The People are charged 290 days.

Defendant claims the People have not been ready for trial since November 19, 2013, because the subsequent certificates of readiness filed off-calendar, as well as requests for short adjournments, were illusory. On five consecutive court dates thereafter, the People answered not ready to proceed, asking for a short adjourn date or filing a certificate of readiness off-calendar, only to declare not ready at the next court appearance. Although the People's certificates of readiness are presumed to be truthful and accurate, this presumption can be rebutted by a defendant (People v Sibblies, 22 NY3d 1174 [2014]; People v Bonilla, 94 AD3d 633 [1st Dept 2012]). In the case at bar, defendant has challenged the propriety of the People's certificates of readiness, and the People have failed to demonstrate that an exceptional fact or circumstance arose after their declarations of readiness, so as to render them not ready for trial on the next court date (Sibblies at 1178).

Analyzing the case as a whole rather than focusing on each adjournment separately, it is clear that the People's certificates of readiness filed off-calendar and requests for short adjournments, were illusory; all were followed by the People's statement of not ready at the next court appearance. Despite announcing ready off-calendar, in the presence of defendant, the People answered not ready to proceed to trial at six consecutive court appearances. The Court of Appeals has rebuked this practice, labeling it "readiness in the air, without readiness on the ground" (Sibblies at 1178).
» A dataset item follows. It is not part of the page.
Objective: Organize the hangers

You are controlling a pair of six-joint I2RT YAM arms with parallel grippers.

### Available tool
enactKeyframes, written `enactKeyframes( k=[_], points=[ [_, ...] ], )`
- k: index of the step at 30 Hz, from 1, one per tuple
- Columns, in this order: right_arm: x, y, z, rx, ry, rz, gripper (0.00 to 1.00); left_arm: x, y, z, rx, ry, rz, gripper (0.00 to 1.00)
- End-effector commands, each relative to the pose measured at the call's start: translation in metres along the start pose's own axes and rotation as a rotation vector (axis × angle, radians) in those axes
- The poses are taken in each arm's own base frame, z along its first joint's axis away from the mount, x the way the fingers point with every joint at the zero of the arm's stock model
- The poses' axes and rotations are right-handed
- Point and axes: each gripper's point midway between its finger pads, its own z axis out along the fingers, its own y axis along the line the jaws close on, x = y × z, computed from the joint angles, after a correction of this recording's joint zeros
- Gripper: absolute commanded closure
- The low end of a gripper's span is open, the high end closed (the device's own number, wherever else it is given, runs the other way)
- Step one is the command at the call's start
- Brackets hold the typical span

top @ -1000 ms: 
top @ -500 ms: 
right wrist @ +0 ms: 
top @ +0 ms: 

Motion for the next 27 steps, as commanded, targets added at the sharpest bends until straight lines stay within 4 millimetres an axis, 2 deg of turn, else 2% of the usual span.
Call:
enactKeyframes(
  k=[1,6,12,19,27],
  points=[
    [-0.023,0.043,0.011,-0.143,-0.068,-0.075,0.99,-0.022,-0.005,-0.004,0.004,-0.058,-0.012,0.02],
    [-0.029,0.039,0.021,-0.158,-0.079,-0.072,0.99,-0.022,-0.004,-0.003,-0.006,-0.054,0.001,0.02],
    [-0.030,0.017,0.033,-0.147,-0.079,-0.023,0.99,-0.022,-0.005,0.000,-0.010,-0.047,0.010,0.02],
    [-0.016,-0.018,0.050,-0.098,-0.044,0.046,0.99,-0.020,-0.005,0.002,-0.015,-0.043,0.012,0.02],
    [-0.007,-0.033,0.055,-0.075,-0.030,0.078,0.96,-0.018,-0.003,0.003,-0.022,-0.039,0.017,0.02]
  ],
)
CPL 30.30 demands prosecutorial readiness to reduce delays in criminal prosecutions. However, the People's declarations of readiness off-calendar, as well as requests for short adjourn dates, prolonged defendant's criminal prosecution and delayed the running of the statutory period. (Sibblies at 1178.) Defendant has been prevented from availing himself of the People's readiness; thus, the people have not been ready for trial since November 19, 2013.

Accordingly, the People are charged with 290 days. This amount is greater than the 90 day period mandated by CPL 30.30 (1) (b); defendant's speedy trial rights have been violated, and his motion to dismiss the information is granted.

The foregoing constitutes the decision and order of this court.